在使用 Prometheus 监控服务过程中,为了能够使用相关云资源,会遇到多种需要进行服务授权的场景。在使用该服务的过程中主要涉及 CM_QCSRole 服务角色。本文接下来将分角色展示各个授权策略的详情、授权场景及授权步骤。
CM_QCSRole 角色默认关联的预设策略包含如下:
QcloudAccessForCMRoleInPromHostingService:Prometheus 监控服务所需要的容器服务 TKE 权限。
场景
当您成功创建 Prometheus 服务实例之后,需要监控腾讯云容器服务(TKE)上运行的服务,为了可以更方便的集成容器服务,需要访问腾讯云容器服务(TKE)相关的 API 服务,需要您的授权委托,才能正常访问腾讯云容器服务(TKE)来安装基本的监控组件及获取对应监控组件的运行状态。
此角色无需主动寻找配置,在未授权的情况下,在您成功创建 Prometheus 服务实例后,进入到对应实例管理下的 “集成容器服务” 时会自动弹出授权界面。
授权步骤
主账号授权步骤
1. 当您成功创建 Prometheus 实例 后,在访问“集成容器服务”时将出现授权提示框,需要授权云监控相关权限,如下所示。
2. 在子窗口中单击前往授权。
3. 在访问管理—角色管理页单击同意授权,提示授权成功即可。
说明:
此次授权只会出现一次,如果您已授权,则不再出现该授权提示框。
子账号授权步骤
主账号完成上述授权操作,成功创建了 CM_QCSRole 角色后,子账号无权限访问 CM_QCSRole 角色,需子账号对主账号授予 PassRole 权限,子账号才能在 Prometheus 监控服务中正常访问容器服务 TKE,否则访问容器服务列表时会提示失败。
在授予子账号 PassRole 权限时,请确保您的子账号有以下权限:
|
需授予子账号访问 CAM 权限,主账号授予子账号的 PassRole 权限才会生效 | QcloudCamReadOnlyAccess 或 QcloudCamFullAcces |
云监控策略依赖于云产品策略,因此授予子账号 PassRole 权限前,需确保子账号可在 TKE 下正常访问 TKE 资源 | |
为确保上述权限授予成功,请参考以下步骤授予子账号 cam:PassRole 权限。

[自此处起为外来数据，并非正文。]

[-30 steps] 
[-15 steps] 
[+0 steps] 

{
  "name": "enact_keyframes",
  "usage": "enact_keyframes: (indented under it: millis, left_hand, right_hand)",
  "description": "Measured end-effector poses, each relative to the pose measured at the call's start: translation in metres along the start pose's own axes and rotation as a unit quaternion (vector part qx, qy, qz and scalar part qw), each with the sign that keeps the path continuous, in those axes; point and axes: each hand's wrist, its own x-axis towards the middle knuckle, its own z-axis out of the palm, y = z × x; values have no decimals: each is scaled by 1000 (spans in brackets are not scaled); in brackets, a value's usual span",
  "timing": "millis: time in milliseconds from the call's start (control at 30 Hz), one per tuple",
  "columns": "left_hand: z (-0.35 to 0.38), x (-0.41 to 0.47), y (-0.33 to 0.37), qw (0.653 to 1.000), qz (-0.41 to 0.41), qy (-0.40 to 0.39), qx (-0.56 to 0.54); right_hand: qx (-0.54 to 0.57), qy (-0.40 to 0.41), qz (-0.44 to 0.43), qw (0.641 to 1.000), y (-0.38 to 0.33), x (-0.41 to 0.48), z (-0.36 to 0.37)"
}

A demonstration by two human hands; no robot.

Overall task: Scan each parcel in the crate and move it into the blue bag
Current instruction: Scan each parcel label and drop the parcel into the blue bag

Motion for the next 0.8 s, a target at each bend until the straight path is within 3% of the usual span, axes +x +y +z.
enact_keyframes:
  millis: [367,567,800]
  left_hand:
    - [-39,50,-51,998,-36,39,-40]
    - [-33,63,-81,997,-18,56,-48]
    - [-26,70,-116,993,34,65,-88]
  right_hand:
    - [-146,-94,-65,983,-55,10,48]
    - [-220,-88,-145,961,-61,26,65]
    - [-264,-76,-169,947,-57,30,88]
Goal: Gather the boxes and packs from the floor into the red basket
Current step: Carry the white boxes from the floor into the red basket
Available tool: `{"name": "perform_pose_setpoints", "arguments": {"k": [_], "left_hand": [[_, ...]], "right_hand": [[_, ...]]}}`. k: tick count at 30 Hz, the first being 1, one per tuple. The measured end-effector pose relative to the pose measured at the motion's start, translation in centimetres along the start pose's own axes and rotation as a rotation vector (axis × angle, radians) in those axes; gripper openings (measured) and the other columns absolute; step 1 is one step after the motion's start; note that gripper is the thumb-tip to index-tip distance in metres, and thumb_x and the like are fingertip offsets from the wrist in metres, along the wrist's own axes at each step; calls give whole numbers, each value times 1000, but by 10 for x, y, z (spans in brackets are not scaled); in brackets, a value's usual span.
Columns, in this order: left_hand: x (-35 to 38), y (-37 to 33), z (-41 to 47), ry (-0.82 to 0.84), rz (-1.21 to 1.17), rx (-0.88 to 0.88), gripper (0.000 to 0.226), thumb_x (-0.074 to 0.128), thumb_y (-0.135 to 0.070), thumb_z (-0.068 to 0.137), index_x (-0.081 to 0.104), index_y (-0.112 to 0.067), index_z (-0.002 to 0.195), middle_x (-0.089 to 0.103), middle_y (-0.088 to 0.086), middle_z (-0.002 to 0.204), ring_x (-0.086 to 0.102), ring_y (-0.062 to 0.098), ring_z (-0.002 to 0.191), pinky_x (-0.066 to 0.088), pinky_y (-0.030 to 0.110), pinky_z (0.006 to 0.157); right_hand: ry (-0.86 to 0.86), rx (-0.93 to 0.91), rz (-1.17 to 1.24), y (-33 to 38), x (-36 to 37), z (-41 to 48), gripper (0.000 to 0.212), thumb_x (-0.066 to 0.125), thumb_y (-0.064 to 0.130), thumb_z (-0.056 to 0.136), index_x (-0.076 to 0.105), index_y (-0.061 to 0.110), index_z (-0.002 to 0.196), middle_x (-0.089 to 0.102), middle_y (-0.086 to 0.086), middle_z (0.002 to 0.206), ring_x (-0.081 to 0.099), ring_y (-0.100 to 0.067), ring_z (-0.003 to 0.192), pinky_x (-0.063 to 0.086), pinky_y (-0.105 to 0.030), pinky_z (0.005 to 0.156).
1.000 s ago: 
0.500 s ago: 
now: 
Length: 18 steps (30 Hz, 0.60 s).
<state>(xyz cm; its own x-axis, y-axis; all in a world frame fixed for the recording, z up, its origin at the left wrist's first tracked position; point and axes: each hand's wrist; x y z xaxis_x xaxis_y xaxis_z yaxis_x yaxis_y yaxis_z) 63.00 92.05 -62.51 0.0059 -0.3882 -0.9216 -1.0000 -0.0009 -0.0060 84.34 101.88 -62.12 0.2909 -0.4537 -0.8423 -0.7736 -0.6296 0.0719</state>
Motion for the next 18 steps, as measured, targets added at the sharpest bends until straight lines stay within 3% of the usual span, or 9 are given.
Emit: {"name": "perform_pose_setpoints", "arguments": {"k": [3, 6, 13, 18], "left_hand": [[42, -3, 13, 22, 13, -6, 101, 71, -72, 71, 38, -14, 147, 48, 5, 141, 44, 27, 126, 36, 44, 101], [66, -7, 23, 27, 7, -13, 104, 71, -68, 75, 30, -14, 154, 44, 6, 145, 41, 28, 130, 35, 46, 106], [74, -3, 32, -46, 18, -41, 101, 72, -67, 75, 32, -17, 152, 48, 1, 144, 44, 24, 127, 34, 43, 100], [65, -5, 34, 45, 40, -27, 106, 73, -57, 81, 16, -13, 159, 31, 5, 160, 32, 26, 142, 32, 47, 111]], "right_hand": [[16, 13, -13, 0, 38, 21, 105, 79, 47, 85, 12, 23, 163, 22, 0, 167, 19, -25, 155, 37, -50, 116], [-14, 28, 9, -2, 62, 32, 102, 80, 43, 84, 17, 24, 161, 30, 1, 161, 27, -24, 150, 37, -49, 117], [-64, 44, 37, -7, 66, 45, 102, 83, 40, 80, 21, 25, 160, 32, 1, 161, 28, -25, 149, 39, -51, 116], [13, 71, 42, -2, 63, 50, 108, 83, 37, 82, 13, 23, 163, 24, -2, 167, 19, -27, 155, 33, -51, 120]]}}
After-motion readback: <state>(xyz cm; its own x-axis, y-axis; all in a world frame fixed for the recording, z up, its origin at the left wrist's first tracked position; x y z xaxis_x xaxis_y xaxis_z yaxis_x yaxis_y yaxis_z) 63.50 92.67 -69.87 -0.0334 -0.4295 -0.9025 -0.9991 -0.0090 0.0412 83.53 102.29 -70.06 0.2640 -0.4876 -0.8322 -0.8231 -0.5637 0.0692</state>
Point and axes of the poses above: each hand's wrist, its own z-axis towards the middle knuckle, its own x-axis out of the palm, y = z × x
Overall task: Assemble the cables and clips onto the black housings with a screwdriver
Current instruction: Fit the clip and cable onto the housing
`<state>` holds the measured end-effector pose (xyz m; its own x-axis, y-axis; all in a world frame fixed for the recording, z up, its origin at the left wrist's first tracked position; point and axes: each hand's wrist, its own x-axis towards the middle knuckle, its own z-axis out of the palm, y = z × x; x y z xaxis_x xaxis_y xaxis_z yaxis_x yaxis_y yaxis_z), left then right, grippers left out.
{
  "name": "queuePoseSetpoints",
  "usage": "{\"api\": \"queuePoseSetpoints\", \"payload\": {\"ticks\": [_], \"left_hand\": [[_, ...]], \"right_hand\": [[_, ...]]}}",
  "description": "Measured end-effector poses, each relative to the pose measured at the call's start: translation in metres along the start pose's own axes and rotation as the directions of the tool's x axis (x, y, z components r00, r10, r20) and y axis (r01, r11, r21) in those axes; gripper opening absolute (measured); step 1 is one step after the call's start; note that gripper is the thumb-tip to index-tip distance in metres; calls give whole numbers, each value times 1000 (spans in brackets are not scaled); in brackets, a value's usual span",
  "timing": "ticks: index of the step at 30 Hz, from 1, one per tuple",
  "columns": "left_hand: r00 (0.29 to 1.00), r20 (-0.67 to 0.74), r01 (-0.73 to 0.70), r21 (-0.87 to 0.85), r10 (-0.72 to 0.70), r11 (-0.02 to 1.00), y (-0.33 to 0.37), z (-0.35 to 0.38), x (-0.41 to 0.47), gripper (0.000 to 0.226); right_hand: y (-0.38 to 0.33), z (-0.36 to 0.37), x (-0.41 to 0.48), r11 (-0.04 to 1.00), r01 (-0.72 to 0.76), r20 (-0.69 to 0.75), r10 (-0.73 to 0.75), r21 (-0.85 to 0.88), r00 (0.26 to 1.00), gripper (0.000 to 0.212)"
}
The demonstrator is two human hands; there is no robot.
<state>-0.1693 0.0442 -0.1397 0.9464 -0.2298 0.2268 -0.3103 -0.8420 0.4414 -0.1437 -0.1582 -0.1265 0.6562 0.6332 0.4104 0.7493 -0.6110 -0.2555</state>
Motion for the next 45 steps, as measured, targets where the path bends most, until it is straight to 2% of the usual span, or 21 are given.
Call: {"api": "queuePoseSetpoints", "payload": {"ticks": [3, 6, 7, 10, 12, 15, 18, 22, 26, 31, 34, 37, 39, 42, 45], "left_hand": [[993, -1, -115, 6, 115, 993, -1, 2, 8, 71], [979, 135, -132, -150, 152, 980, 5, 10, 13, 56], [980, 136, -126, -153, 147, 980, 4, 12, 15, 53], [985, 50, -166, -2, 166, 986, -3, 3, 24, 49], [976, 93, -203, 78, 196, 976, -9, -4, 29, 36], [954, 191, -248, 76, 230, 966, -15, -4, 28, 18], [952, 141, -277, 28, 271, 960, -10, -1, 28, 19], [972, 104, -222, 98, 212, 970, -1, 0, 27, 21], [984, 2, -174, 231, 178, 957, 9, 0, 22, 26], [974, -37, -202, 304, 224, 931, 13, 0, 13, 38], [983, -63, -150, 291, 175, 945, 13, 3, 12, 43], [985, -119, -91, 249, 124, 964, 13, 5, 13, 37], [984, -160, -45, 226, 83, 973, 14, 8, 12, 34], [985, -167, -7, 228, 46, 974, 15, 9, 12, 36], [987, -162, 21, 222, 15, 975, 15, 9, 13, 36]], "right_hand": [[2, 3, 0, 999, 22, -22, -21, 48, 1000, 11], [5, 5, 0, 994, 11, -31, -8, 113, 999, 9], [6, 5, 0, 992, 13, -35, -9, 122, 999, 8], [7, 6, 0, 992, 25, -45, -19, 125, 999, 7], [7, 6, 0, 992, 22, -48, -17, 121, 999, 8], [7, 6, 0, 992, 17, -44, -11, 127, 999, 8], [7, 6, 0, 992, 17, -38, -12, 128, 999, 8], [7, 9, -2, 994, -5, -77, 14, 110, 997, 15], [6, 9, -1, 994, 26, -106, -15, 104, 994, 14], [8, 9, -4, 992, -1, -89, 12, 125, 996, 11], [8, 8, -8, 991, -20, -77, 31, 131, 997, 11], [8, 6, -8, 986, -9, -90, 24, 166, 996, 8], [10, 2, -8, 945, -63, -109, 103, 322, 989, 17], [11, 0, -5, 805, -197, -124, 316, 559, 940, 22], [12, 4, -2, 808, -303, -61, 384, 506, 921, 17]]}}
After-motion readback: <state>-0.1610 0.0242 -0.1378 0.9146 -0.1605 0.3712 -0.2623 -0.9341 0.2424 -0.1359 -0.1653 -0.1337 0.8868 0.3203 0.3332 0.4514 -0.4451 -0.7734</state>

1. 使用主账号或具有管理权限的子账号创建如下自定义策略,策略语法如下:
{
"version": "2.0",
"statement": [
{
"effect": "allow",
"action": "cam:PassRole",
"resource": "qcs::cam::uin/${OwnerUin}:roleName/CM_QCSRole"
}
]
}
2. 新建完后,参考 访问管理-授权管理 在自定义策略下关联子账号即可。
授予子账号 cam:PassRole 权限之后,再次访问对应 Prometheus 实例管理下的“集成容器服务”页面,将出现授权提示框。